* EXERCISE OBJECTIVE *
The result should be an exact copy of the data, free of pictures.

==========

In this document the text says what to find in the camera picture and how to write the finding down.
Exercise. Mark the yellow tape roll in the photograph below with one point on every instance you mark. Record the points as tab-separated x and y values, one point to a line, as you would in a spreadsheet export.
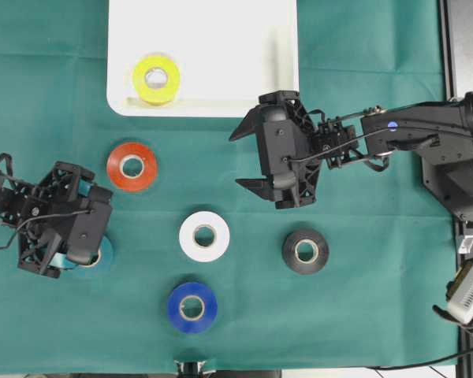
156	79

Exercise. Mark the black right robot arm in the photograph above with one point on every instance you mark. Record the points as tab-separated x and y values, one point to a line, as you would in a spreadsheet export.
439	132

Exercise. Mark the green table cloth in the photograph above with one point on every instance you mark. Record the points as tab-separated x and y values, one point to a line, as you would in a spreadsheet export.
391	243

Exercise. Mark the blue tape roll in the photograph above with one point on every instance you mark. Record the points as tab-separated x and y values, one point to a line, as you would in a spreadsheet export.
192	307

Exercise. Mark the red tape roll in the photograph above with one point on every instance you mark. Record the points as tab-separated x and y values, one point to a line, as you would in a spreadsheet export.
132	167

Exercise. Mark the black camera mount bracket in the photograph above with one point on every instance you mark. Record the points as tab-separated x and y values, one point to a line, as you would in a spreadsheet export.
190	369

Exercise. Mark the white perforated box device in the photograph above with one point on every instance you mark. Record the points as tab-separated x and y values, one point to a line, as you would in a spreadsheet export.
460	305

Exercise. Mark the white plastic tray case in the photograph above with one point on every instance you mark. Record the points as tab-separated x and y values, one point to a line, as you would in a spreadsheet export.
228	54

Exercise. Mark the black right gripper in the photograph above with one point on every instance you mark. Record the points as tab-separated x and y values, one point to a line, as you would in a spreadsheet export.
323	142

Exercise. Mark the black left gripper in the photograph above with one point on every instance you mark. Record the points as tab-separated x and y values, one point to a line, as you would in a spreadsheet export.
39	213

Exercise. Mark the white tape roll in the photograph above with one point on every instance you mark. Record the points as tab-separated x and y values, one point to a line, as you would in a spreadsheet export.
204	236

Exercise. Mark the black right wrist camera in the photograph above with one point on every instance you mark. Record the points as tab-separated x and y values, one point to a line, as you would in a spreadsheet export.
279	138

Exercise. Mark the teal green tape roll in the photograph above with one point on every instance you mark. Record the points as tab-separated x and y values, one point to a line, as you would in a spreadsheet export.
101	267

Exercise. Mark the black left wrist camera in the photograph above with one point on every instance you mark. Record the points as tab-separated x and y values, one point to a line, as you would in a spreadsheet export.
86	230

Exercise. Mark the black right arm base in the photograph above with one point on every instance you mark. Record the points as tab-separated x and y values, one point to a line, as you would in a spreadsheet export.
452	185

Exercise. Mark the black tape roll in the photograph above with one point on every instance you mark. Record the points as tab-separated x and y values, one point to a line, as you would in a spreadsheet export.
305	251

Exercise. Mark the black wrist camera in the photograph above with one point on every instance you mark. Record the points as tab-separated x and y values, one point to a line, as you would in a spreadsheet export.
279	138
86	230

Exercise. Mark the small white label tag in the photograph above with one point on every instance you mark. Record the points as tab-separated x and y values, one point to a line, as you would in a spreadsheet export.
464	243

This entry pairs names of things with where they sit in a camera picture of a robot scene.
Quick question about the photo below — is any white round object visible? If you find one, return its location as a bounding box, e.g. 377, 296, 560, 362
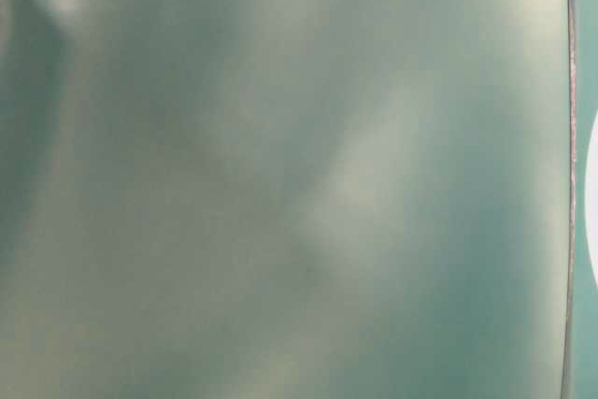
584, 118, 598, 281

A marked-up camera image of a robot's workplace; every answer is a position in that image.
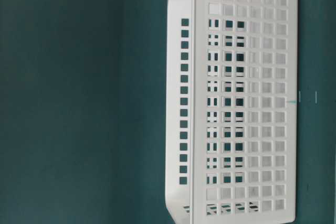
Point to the white plastic lattice basket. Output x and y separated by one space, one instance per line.
231 111

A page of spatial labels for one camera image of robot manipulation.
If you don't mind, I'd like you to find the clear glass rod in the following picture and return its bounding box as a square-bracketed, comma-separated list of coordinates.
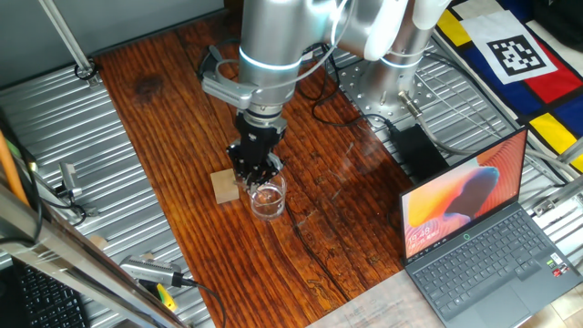
[252, 182, 275, 206]

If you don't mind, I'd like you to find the yellow box green button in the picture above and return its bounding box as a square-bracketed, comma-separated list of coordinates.
[154, 282, 178, 313]

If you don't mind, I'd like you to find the black keyboard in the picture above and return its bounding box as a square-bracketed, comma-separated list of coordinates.
[11, 259, 90, 328]

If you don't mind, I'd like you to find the white marker code sheet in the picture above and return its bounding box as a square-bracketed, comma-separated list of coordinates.
[458, 9, 559, 87]

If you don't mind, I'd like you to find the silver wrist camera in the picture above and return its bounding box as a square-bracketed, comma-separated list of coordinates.
[199, 70, 257, 110]

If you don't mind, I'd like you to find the aluminium frame profile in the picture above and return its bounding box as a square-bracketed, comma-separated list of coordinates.
[530, 136, 583, 220]

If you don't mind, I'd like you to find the black power cable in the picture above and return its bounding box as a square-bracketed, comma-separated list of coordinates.
[295, 40, 395, 133]

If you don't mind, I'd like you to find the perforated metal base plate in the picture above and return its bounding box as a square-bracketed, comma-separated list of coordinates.
[336, 54, 441, 120]

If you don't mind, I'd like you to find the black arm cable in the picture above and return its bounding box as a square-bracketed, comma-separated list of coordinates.
[195, 36, 242, 77]

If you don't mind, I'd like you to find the large light wooden block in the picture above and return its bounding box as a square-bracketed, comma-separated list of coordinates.
[210, 168, 241, 205]

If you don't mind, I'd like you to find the black power adapter brick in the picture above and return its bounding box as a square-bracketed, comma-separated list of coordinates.
[389, 123, 450, 183]

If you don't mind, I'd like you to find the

==========

* WRITTEN ANSWER *
In this document the text says what to find in the camera picture and how to write the finding down.
Exercise. Mark the yellow tape roll in the photograph below with one point on every instance you mark. Record the points as tab-separated x and y values, one point to a line, as you would in a spreadsheet export.
156	79

Exercise. Mark the black right robot arm in the photograph above with one point on every instance you mark. Record the points as tab-separated x and y values, one point to a line, as you would in a spreadsheet export.
439	132

Exercise. Mark the green table cloth in the photograph above with one point on every instance you mark. Record the points as tab-separated x and y values, one point to a line, as you would in a spreadsheet export.
391	243

Exercise. Mark the blue tape roll in the photograph above with one point on every instance you mark. Record the points as tab-separated x and y values, one point to a line, as you would in a spreadsheet export.
192	307

Exercise. Mark the red tape roll in the photograph above with one point on every instance you mark. Record the points as tab-separated x and y values, one point to a line, as you would in a spreadsheet export.
132	167

Exercise. Mark the black camera mount bracket in the photograph above with one point on every instance you mark. Record the points as tab-separated x and y values, one point to a line, as you would in a spreadsheet export.
190	369

Exercise. Mark the white perforated box device in the photograph above with one point on every instance you mark. Record the points as tab-separated x and y values, one point to a line, as you would in a spreadsheet export.
460	305

Exercise. Mark the white plastic tray case in the photograph above with one point on every instance you mark. Record the points as tab-separated x and y values, one point to a line, as you would in a spreadsheet export.
228	54

Exercise. Mark the black right gripper in the photograph above with one point on every instance you mark. Record the points as tab-separated x and y values, one point to a line, as you would in a spreadsheet export.
323	142

Exercise. Mark the black left gripper in the photograph above with one point on every instance you mark. Record the points as tab-separated x and y values, one point to a line, as you would in a spreadsheet export.
39	213

Exercise. Mark the white tape roll in the photograph above with one point on every instance you mark. Record the points as tab-separated x and y values, one point to a line, as you would in a spreadsheet export.
204	236

Exercise. Mark the black right wrist camera in the photograph above with one point on every instance you mark. Record the points as tab-separated x and y values, one point to a line, as you would in a spreadsheet export.
279	138

Exercise. Mark the teal green tape roll in the photograph above with one point on every instance you mark. Record the points as tab-separated x and y values, one point to a line, as you would in a spreadsheet export.
101	267

Exercise. Mark the black left wrist camera in the photograph above with one point on every instance you mark. Record the points as tab-separated x and y values, one point to a line, as you would in a spreadsheet export.
86	230

Exercise. Mark the black right arm base in the photograph above with one point on every instance you mark. Record the points as tab-separated x and y values, one point to a line, as you would in a spreadsheet export.
452	185

Exercise. Mark the black tape roll in the photograph above with one point on every instance you mark. Record the points as tab-separated x and y values, one point to a line, as you would in a spreadsheet export.
305	251

Exercise. Mark the black wrist camera in the photograph above with one point on every instance you mark. Record the points as tab-separated x and y values, one point to a line, as you would in a spreadsheet export.
279	138
86	230

Exercise. Mark the small white label tag in the photograph above with one point on every instance you mark. Record the points as tab-separated x and y values, one point to a line, as you would in a spreadsheet export.
464	243

This entry pairs names of things with where they sit in a camera picture of a robot scene.
Quick question about the photo below — is any white round object visible? If you find one, return its location as a bounding box, e.g. 377, 296, 560, 362
584, 118, 598, 281

A marked-up camera image of a robot's workplace; every answer is a position in that image.
Point to the white plastic lattice basket. Output x and y separated by one space, one instance per line.
231 111

A page of spatial labels for one camera image of robot manipulation.
If you don't mind, I'd like you to find the clear glass rod in the following picture and return its bounding box as a square-bracketed, comma-separated list of coordinates.
[252, 182, 275, 206]

If you don't mind, I'd like you to find the yellow box green button in the picture above and return its bounding box as a square-bracketed, comma-separated list of coordinates.
[154, 282, 178, 313]

If you don't mind, I'd like you to find the black keyboard in the picture above and return its bounding box as a square-bracketed, comma-separated list of coordinates.
[11, 259, 90, 328]

If you don't mind, I'd like you to find the white marker code sheet in the picture above and return its bounding box as a square-bracketed, comma-separated list of coordinates.
[458, 9, 559, 87]

If you don't mind, I'd like you to find the silver wrist camera in the picture above and return its bounding box as a square-bracketed, comma-separated list of coordinates.
[199, 70, 257, 110]

If you don't mind, I'd like you to find the aluminium frame profile in the picture above and return its bounding box as a square-bracketed, comma-separated list of coordinates.
[530, 136, 583, 220]

If you don't mind, I'd like you to find the black power cable in the picture above and return its bounding box as a square-bracketed, comma-separated list of coordinates.
[295, 40, 395, 133]

If you don't mind, I'd like you to find the perforated metal base plate in the picture above and return its bounding box as a square-bracketed, comma-separated list of coordinates.
[336, 54, 441, 120]

If you don't mind, I'd like you to find the black arm cable in the picture above and return its bounding box as a square-bracketed, comma-separated list of coordinates.
[195, 36, 242, 77]

If you don't mind, I'd like you to find the large light wooden block in the picture above and return its bounding box as a square-bracketed, comma-separated list of coordinates.
[210, 168, 241, 205]

If you don't mind, I'd like you to find the black power adapter brick in the picture above and return its bounding box as a square-bracketed, comma-separated list of coordinates.
[389, 123, 450, 183]

If you don't mind, I'd like you to find the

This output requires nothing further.